You can leave some of your grass to grow long so insects can live in there safely and so more flowers can grow to help pollinating insects.
You can plant flowers that pollinating insects like. It’s important to plant flowers that grow all through the year so they can always find enough food.
You can make a log pile to give insects and other minibeasts some rotting wood to live in and eat.
At the end of the summer when tall plants like sunflowers and teasels die, you can leave the hollow stems and seed heads out all through the winter so insects can hibernate in them.
You can build a pond to provide somewhere for insects to drink and to provide a home for insects that live in water.
You can have a compost heap in your garden. You can put in things like apple cores, grass cuttings (but not in No Mow May!), weeds and vegetable peelings. A compost heap will help insects by giving them food and somewhere to live. A compost heap also helps with using less chemicals in your garden because you can use the compost to feed the plants.

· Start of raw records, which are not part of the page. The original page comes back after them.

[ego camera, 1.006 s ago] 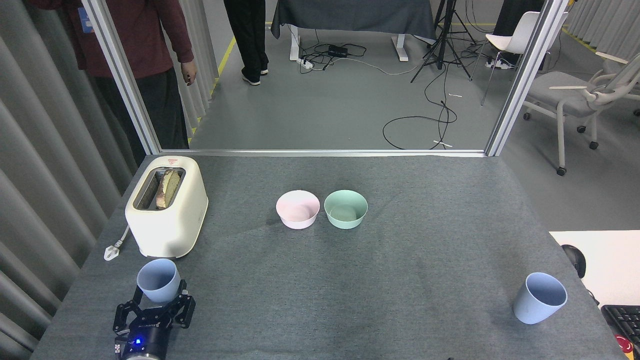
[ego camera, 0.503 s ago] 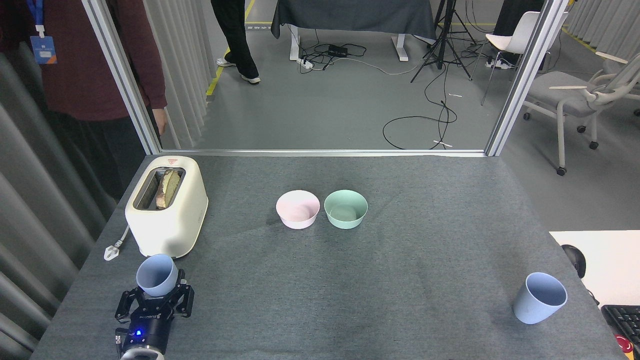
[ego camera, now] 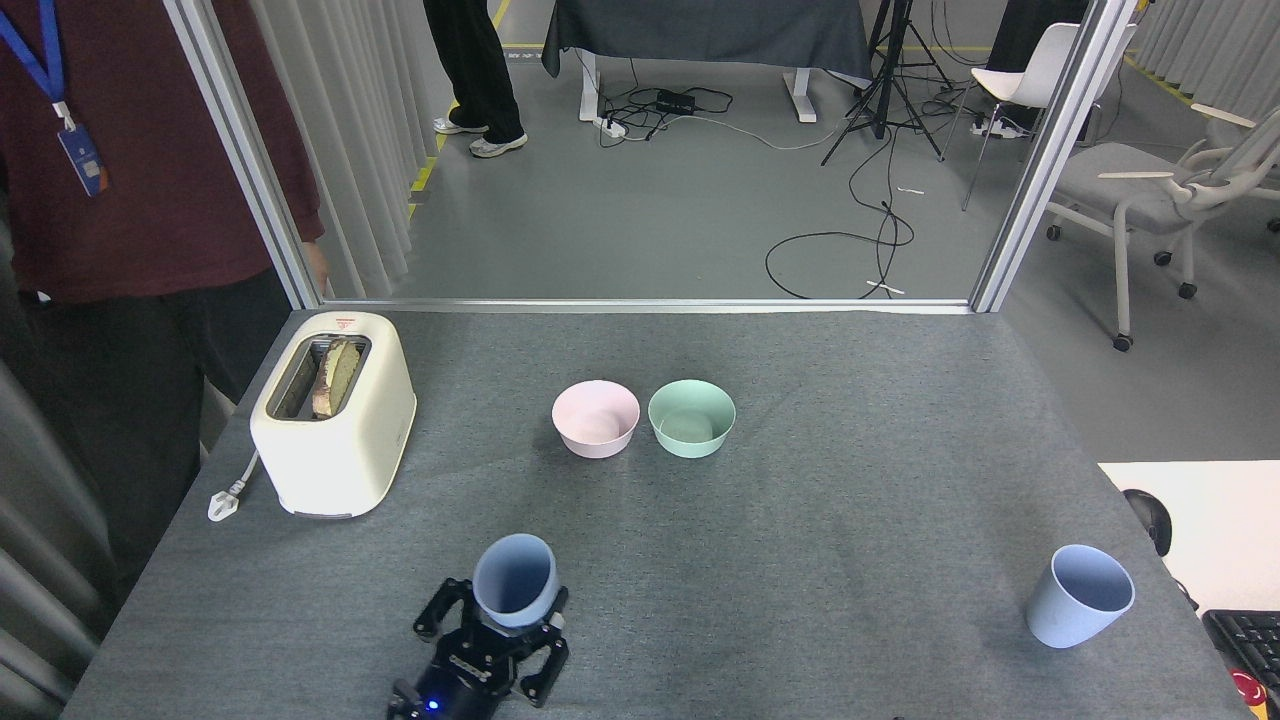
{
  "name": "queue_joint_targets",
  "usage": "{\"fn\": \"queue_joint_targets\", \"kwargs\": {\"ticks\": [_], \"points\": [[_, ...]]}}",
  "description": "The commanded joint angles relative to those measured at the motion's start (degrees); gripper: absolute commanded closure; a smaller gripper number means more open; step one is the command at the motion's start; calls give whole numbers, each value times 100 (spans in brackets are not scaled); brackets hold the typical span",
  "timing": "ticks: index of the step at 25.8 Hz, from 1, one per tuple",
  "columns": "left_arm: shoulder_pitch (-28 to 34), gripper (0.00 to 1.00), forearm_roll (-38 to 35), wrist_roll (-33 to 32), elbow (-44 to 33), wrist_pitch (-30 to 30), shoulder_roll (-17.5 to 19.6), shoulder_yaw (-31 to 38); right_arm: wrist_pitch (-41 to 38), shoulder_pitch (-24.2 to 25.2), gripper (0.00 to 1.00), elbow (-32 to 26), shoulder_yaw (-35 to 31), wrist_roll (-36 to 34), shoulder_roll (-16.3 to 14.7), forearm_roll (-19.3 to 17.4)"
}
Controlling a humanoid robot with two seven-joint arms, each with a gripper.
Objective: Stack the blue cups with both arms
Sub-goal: 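Carry the blue cup with the left gripper toward the table centre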
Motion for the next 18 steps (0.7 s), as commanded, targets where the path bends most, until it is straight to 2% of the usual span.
{"fn": "queue_joint_targets", "kwargs": {"ticks": [1,5,8,9,10,11,14,18], "points": [[12,84,-725,1,-52,-41,-451,-617,-10,-4,0,7,-42,33,-4,-8],[20,82,-1015,10,36,-111,-776,-1066,-10,-4,0,69,-51,24,5,-17],[20,72,-1120,10,221,-129,-952,-1127,-10,-4,0,77,-42,33,5,-17],[20,58,-1120,10,265,-129,-961,-1127,-10,-4,0,77,-42,33,5,-17],[20,23,-1120,10,317,-155,-961,-1127,-1,-4,0,77,-34,33,5,-17],[20,0,-1112,1,361,-225,-952,-1118,-10,-12,0,77,-34,33,13,-17],[64,0,-1085,10,361,-533,-899,-1083,-1,-12,0,77,-34,33,13,-17],[170,0,-1059,45,265,-577,-890,-1066,-10,-65,0,77,-25,33,5,-17]]}}
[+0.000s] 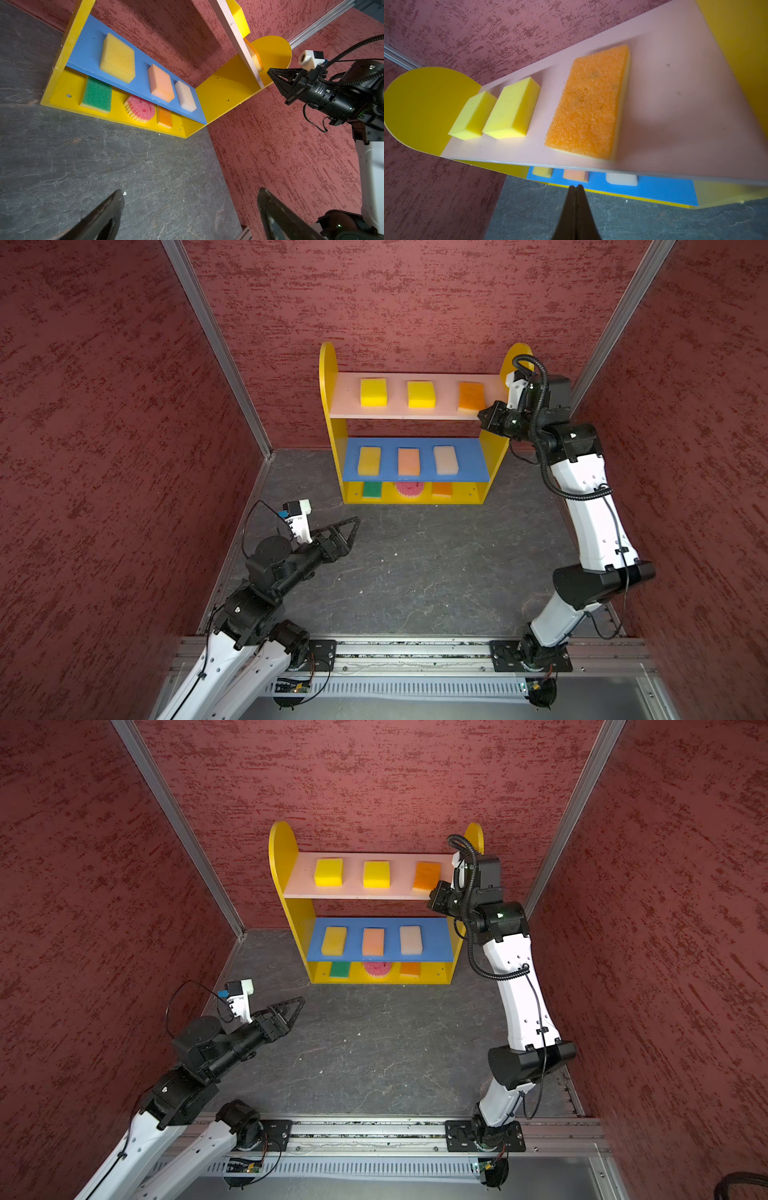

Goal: Place and organize the cleaning sponges onto the shelf

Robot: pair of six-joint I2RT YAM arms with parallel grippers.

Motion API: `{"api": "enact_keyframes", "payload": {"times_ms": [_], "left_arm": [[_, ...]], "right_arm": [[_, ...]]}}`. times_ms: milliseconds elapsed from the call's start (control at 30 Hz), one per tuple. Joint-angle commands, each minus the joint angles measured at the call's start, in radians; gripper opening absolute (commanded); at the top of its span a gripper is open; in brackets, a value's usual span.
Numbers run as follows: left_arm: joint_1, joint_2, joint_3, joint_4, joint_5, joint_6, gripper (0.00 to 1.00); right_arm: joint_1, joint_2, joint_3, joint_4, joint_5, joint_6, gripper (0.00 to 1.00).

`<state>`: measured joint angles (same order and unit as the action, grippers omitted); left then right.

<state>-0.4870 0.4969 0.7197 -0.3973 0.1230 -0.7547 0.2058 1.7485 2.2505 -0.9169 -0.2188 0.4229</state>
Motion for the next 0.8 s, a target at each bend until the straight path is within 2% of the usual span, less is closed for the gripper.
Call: {"api": "enact_keyframes", "payload": {"times_ms": [0, 767], "left_arm": [[0.008, -0.008, -0.008, -0.010, -0.010, -0.003, 1.00], [0.022, 0.008, -0.011, -0.007, -0.010, 0.001, 1.00]], "right_arm": [[0.000, 0.036, 0.063, -0.002, 0.020, -0.004, 0.00], [-0.013, 0.101, 0.117, -0.008, 0.058, -0.012, 0.00]]}}
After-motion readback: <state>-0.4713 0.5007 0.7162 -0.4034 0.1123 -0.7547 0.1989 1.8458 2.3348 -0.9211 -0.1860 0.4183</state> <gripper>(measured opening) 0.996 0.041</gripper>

Don’t use pesticides in your garden because they kill insects! You can buy organic food to help insects on farms and in the countryside.
You can support some charities that help insects and you can join in with campaigns and surveys. The Wildlife Trusts have a campaign called Take Action for Insects to help people learn about helping insects. The Bumblebee Conservation Trust helps to look after bumblebees. Butterfly Conservation helps to look after butterflies and moths. Buglife helps to look after all insects and other minibeasts.
That’s how important insects are. I hope you can do something to help insects.